RSS readers are very handy for people to manage attention to incoming information.
Debates about the relative superiority of RSS readers and web browsers are missing the point. Nobody wants the whole web coming to their desktop reader.
You use RSS for sources that change periodically, that you visit again and again. Bug-tracking is a great application — several people in the RSS-Winterfest IRC mentioned bug-tracking as handy use of RSS.
A few people in the IRC mentioned RSS for alerting. The RSS polling design isn’t intended for real-time notification. For that you need IM or Jabber or Tibco. Real-time notification and periodic updates can be used nicely side-by-side — for example, a system administrator might want routine human and system notifications via RSS, and system-down or danger-zone alerts by IM or pager.
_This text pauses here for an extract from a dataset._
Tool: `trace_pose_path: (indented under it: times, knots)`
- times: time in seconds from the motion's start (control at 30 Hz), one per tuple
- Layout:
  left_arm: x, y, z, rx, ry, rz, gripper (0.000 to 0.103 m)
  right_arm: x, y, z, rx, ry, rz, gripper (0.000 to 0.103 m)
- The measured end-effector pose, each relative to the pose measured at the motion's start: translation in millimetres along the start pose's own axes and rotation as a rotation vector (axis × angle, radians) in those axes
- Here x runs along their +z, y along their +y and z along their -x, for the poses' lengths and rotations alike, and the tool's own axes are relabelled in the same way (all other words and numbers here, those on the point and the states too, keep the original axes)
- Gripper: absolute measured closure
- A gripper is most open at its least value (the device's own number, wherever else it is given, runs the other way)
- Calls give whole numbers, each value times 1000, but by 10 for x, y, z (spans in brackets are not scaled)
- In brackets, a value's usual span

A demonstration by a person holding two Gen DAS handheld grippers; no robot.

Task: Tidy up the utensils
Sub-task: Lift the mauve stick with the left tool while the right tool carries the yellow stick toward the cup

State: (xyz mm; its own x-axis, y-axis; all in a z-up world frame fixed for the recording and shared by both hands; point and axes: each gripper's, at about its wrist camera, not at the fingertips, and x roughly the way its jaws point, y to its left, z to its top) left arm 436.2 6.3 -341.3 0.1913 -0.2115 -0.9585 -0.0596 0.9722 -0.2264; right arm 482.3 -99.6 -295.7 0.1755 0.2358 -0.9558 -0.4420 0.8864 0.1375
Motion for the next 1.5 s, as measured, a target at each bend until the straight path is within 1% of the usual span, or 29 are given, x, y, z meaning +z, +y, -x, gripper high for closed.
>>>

Information updates have different levels of urgency — “the building is on fire” is more urgent than “the room temperature has increased from 68 to 72 degrees” (unless you’re managing a temperature-sensitive lab culture).
A given piece of information is more urgent for some than others. A customer support query is urgent for the service reps on duty, and of background interest to product managers and developers.
We need a range of attention-getting media.
* IM/pager for lapel-grabbing alerts
* email for important, short-notice items
* RSS for alerts for discretionary attention
* Weblogs and wiki providing a “browse mode” fix for recent changes junkies, and a searchable archive for occasional readers
(We also need a Ross Mayfield trademark colorful chart to gain fame for the concept.)
These modes complement each other. They help individuals manage attention, and they help organizations focus attention on urgent matters, while building knowledge in important areas.